Il narratore onnisciente, anche lui desideroso di successo, non aveva previsto per Phineas Finn la terribile Clerkenwell, ma lo splendore della Londra vittoriana, il palcoscenico mondano, la caccia alla volpe, le strategie della politica, la variopinta corte di signore e signorine che soccorrono Phineas, meravigliosamente acconciate dal sardonico autore. «Le donne vengono spesso paragonate ad animali o si parla di loro come se animali fossero – osserva Rossella Cazzullo nella sua “Notizia” che tenta di riallacciare quel passato al nostro presente –; sono cavalle da far trottare fuori da un edificio, vespe fastidiose e gatte che soffiano; il che ci dice molto sul modo di percepirle che appartiene a un tempo non così lontano». Unica costante tra ieri e oggi è l’uomo politico, Phineas con il suo mondo che è facile prevedere continuerà fuori dal romanzo, nella storia vera, sempre uguale a sé stesso. «Un bevitore o un giocatore – conclude Trollope – possono venir allontanati dalle loro abitudini, ma non un politico».

Intanto a Dublino, dove i vescovi cattolici appoggiavano gli insorti, si era deciso di aprire un’università cattolica, affidata ai gesuiti, e Gerald Manley Hopkins fu coinvolto come professore di letterature classiche.

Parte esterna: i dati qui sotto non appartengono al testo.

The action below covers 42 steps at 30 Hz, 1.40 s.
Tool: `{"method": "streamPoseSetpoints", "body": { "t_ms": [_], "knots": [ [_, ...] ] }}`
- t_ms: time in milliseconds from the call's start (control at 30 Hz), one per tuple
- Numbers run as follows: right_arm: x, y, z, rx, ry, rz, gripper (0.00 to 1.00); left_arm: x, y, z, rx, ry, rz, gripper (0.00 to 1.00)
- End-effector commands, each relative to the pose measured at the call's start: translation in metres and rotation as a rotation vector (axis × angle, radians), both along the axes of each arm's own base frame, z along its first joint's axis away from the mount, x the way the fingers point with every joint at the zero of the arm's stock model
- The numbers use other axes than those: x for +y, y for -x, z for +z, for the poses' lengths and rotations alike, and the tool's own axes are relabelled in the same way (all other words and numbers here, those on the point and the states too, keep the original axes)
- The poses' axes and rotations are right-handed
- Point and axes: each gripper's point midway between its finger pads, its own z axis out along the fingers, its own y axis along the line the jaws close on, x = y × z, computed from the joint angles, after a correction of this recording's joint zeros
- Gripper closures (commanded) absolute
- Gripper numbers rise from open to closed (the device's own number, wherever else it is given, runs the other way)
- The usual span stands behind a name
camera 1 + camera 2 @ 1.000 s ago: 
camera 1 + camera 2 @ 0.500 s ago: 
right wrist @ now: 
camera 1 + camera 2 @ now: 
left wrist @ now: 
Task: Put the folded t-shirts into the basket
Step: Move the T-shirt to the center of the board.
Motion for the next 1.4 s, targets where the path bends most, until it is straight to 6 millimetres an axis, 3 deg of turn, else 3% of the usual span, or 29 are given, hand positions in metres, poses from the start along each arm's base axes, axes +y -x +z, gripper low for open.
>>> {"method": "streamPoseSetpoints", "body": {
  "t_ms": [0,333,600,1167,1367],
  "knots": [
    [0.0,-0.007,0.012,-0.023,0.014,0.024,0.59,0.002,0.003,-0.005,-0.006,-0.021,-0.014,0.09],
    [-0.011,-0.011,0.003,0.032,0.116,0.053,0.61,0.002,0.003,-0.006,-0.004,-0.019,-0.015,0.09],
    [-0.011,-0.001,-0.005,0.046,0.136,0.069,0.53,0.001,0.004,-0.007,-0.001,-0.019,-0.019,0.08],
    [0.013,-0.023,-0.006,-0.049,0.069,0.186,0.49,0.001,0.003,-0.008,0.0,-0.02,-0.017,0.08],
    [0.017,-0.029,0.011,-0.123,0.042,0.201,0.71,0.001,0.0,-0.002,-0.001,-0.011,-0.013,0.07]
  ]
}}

Da quell’«esilio», secondo la sua espressione, scrisse nel 1887 all’amico Robert Bridges: «È sempre stato il difetto della massa degli inglesi di non sapere niente e infischiarsene dell’Irlanda, lasciando che le cose andassero come volevano, che, in tal caso, è stato persecuzione, avidità, oppressione. E ora, non appena questa gente si sveglia e si risente dei torti che l’Inghilterra ha commesso, fa come quella dama in Mark Twain che ‘scoppia in lagrime, e manda un parasole di seta rossa e una scatola di forcine sul teatro di guerra’».